_Exercise:_
For the entries that appear below, write out the exact text and omit the pictures.

##### Record extracts #####

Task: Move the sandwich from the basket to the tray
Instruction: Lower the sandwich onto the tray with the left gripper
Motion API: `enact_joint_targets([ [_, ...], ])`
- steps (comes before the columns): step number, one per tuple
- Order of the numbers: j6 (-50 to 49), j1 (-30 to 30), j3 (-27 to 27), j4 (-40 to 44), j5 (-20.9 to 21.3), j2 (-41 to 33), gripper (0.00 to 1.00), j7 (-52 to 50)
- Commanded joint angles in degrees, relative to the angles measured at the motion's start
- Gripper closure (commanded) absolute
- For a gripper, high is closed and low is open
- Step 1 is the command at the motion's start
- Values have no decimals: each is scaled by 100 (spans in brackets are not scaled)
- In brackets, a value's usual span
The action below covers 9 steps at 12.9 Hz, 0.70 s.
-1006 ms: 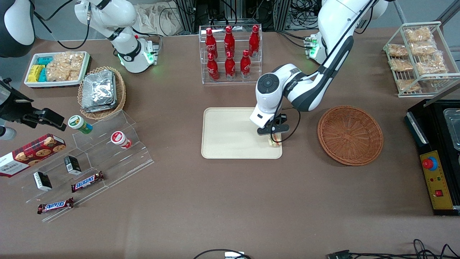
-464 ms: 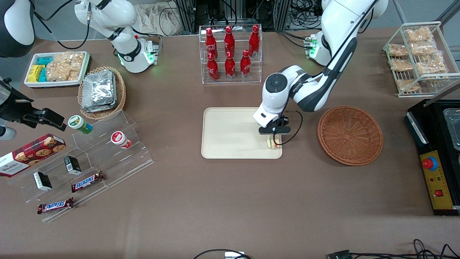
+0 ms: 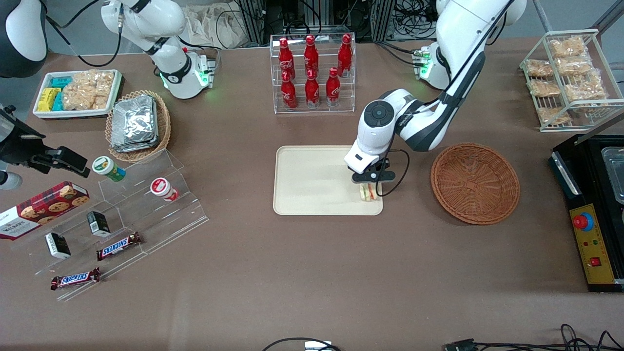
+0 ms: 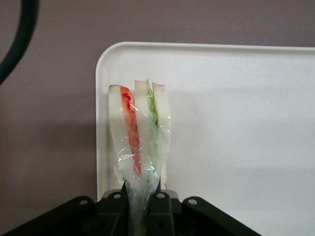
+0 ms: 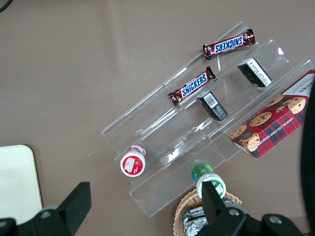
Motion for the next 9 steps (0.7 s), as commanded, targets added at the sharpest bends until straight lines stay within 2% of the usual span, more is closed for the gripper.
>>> enact_joint_targets([
  [1, 158, 60, -13, -136, -115, -48, 19, 83],
  [2, 158, 60, -13, -136, -115, -57, 0, 74],
  [9, -122, 68, -13, -40, -124, -223, 0, 83],
])
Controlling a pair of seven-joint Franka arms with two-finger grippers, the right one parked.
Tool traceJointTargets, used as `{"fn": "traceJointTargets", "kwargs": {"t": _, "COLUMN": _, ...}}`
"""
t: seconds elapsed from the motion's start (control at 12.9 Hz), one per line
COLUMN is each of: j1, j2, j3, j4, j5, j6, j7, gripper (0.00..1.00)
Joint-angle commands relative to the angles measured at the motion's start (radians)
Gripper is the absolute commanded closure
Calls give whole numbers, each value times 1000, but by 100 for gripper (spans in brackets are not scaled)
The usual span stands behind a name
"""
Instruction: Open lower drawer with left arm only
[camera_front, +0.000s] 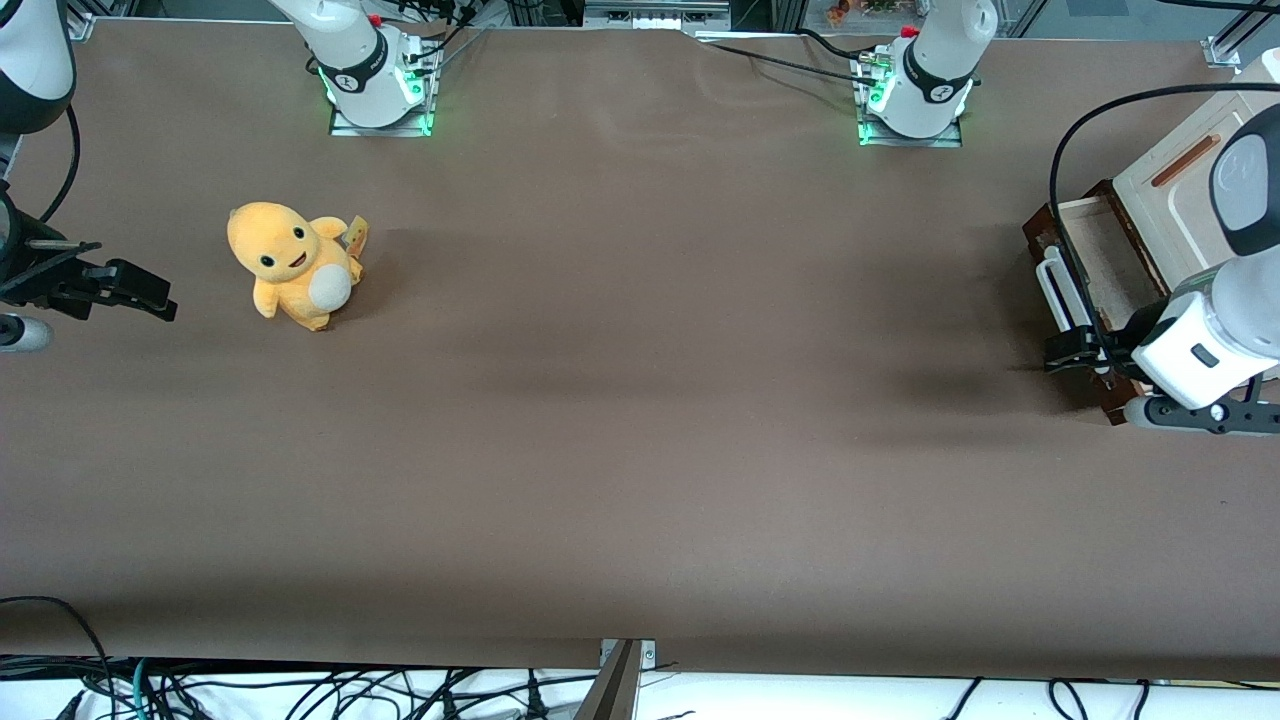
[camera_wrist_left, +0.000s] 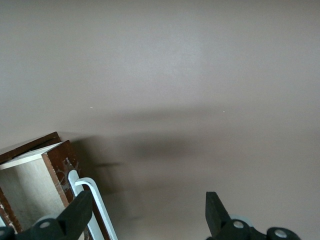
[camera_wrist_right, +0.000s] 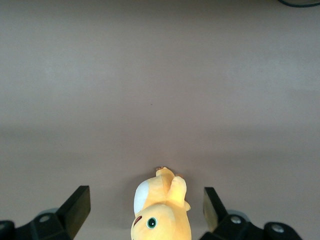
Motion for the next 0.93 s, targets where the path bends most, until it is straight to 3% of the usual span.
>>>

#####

_Task result:_
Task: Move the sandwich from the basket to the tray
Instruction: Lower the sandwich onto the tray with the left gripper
Motion API: `enact_joint_targets([ [_, ...], ])`
- steps (comes before the columns): step number, one per tuple
- Order of the numbers: j6 (-50 to 49), j1 (-30 to 30), j3 (-27 to 27), j4 (-40 to 44), j5 (-20.9 to 21.3), j2 (-41 to 33), gripper (0.00 to 1.00), j7 (-52 to 50)
- Commanded joint angles in degrees, relative to the angles measured at the motion's start
- Gripper closure (commanded) absolute
- For a gripper, high is closed and low is open
- Step 1 is the command at the motion's start
- Values have no decimals: each is scaled by 100 (spans in brackets are not scaled)
- In brackets, a value's usual span
The action below covers 9 steps at 12.9 Hz, 0.70 s.
-1006 ms: 
-464 ms: 
+0 ms: 
+0 ms: 
+0 ms: 
Motion for the next 9 steps (0.7 s), as commanded, targets added at the sharpest bends until straight lines stay within 2% of the usual span, more is closed for the gripper.
>>> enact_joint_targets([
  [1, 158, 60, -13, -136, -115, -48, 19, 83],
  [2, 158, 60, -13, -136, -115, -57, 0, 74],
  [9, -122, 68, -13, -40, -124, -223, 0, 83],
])
Controlling a pair of seven-joint Franka arms with two-finger grippers, the right one parked.
Tool traceJointTargets, used as `{"fn": "traceJointTargets", "kwargs": {"t": _, "COLUMN": _, ...}}`
"""
t: seconds elapsed from the motion's start (control at 12.9 Hz), one per line
COLUMN is each of: j1, j2, j3, j4, j5, j6, j7, gripper (0.00..1.00)
Joint-angle commands relative to the angles measured at the motion's start (radians)
Gripper is the absolute commanded closure
Calls give whole numbers, each value times 1000, but by 100 for gripper (spans in brackets are not scaled)
The usual span stands behind a name
"""
Instruction: Open lower drawer with left arm only
[camera_front, +0.000s] 
[camera_wrist_left, +0.000s] 
[camera_wrist_right, +0.000s] 
Motion for the next 0.93 s, targets where the path bends most, until it is straight to 3% of the usual span.
>>>

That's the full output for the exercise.